In summary, DOCUMENT ONE is preferable for a quick and straightforward summary, while DOCUMENT TWO is better for readers who seek a more in-depth and comprehensive overview of the research paper.




  • Chunking.  ChatGPT takes about 2000 words at a time.  I used free online software to split HART into three parts and uploaded each separately into GPT by cute/paste.   Although a little tedious, this requires only a few seconds.
  • 3.5 for Summaries.  ChatGPT comes in version 3.5 for free (though possibly slow or overloaded) and version 4.0 which is subscription.   I find that *consistently* 3.5 provides better summaries, especially from multi part documents.

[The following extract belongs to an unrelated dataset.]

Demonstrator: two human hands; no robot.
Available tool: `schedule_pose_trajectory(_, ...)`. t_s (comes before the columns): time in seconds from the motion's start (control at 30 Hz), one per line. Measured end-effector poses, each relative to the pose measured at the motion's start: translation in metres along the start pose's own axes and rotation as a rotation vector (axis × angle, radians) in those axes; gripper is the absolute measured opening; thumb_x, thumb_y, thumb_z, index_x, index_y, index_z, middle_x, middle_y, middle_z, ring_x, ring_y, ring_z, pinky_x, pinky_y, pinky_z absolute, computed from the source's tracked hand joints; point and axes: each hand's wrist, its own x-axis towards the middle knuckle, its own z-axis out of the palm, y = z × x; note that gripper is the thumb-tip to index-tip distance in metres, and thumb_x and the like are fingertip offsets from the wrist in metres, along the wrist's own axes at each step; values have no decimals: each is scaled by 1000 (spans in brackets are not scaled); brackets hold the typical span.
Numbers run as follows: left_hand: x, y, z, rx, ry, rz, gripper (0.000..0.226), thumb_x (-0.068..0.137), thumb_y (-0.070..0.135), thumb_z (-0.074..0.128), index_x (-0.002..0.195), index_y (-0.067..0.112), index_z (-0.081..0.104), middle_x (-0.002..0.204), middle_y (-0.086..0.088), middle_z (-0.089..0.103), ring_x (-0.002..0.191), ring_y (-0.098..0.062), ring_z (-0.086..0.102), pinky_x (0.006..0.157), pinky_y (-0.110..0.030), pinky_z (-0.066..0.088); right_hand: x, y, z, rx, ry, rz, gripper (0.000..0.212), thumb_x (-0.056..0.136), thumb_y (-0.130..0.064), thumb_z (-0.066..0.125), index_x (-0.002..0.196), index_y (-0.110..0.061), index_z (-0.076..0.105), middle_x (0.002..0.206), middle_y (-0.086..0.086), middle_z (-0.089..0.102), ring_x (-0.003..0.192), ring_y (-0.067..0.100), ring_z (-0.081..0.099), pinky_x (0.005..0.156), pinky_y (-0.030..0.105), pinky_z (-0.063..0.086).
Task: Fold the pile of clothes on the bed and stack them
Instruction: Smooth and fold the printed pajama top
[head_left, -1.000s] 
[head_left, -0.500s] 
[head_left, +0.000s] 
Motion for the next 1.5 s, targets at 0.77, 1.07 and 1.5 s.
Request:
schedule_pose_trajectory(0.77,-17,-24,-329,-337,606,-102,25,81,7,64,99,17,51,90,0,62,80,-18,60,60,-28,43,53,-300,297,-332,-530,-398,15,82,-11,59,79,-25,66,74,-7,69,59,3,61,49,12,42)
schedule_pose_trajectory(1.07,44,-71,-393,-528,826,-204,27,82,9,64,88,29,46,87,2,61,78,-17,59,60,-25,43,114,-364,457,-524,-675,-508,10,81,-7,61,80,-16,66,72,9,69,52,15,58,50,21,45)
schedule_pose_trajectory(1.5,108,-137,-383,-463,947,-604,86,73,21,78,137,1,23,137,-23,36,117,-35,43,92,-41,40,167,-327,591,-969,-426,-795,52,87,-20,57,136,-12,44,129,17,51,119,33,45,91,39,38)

  • SIDEBAR - SCITE.AI  Although I don't use it often, I also subscribe to SCITE.AI.   This does some remarkable things beyond PubMed.   Let's say you have Paper X.  You select Paper X inside SCITE with search (like PubMed).  Once selected, it shows the bibliography of every paper cited by Paper X, and it shows every publication it can find that cites to Paper X.   Now, wait for the next: For the latter, for every paper with full text, it automatically pulls several sentences around the place where each paper cites "Paper X."   
    • For example, the first citation to Paper X may actually say "We strongly support the findings of Paper X" and the next citation may actually say "Our results differ sharply with the findings of Paper X."   
    • You can see all these citations and each context in a second, rather than looking up each citing paper one by one for two hours.